As part of the PC campaign platform, Redford expressed her intentions to work with nonprofits, calling for the creation of a new Department of Human Services as a "single point of entry" for non-profits. Redford promised to build, of which some have now opened, 50 new schools, and renovate 70 more over the next four years.

===Post-2012 election Premiership===

====Fiscal policy====
One of Redford's first actions as Premier was to abolish extra pay for committee work by Members of the Legislative Assembly. The issue of committee pay had been contentious during the 2012 election, and news of a so-called "No-Meet Committee" in which MLAs were paid handsomely for little or no actual work had prompted wide public outrage. Another election issue had been "gold-plated pensions" and Redford rejected the advice of a panel of experts to reinstate handsome pensions for MLAs, as well as a suggestion she hike her own salary in excess of $300,000, instead vowing not to take a pension at all.

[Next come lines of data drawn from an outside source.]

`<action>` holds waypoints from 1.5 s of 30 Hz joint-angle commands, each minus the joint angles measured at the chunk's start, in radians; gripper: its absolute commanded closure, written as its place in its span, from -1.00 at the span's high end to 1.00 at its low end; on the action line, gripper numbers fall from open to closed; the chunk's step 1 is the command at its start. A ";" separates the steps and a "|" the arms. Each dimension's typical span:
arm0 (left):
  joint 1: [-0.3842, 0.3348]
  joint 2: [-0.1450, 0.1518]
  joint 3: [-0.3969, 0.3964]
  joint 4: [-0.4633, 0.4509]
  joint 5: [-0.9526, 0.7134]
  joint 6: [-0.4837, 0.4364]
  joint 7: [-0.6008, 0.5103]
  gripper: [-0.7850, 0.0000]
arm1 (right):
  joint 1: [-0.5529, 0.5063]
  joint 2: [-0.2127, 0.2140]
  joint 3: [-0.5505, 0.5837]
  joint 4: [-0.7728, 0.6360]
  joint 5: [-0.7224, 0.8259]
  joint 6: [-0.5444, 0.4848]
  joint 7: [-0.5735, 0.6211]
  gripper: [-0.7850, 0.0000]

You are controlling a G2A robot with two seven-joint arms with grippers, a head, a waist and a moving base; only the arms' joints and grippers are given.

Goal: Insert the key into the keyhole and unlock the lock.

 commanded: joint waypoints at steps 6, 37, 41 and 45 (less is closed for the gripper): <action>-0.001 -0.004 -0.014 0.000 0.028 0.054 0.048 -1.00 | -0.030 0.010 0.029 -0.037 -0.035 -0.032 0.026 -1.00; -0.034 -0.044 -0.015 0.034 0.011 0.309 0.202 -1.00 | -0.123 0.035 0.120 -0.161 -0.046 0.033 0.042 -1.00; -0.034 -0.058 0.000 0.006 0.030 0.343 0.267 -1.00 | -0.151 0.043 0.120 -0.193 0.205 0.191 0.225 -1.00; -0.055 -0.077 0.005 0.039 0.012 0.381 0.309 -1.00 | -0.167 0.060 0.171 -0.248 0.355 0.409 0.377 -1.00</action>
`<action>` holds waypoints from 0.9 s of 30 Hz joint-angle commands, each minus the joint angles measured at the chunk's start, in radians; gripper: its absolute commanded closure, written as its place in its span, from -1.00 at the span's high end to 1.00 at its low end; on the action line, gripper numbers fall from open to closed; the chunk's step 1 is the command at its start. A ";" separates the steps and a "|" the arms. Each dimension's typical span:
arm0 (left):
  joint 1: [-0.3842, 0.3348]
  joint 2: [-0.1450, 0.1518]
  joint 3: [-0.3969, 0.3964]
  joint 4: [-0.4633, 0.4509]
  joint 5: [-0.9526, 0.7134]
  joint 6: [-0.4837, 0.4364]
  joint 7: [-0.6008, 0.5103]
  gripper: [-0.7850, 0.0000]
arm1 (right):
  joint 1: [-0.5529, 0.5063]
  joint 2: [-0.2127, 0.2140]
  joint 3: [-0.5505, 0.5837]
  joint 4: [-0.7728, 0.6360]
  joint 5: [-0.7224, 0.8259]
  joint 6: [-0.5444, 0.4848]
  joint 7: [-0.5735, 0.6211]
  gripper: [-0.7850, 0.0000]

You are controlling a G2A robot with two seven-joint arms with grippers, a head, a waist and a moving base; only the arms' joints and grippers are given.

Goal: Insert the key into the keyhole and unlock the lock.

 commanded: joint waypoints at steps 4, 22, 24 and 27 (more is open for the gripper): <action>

In the wake of public spending scandals involving the Minister for Tourism and senior executives with Alberta Health Services, Redford also instituted new transparency measures and accountability in the form of public disclosure of expense spending. In 2013, after much public discussion following the dismissal of her chief of staff and the refusal to discuss his severance, Redford announced the creation of a "sunshine list" - a public disclosure of salaries and severances for public sector workers in the highest levels of Alberta's public sector.

A year after she resigned her role as Premier, Redford reflected on her tenure in a Globe and Mail interview:

After a long stretch of soul-searching, she was reluctant to identify specific mistakes she made, but did point to a range of other factors contributing to her difficulties, from her gender to back-stabbing in her own caucus.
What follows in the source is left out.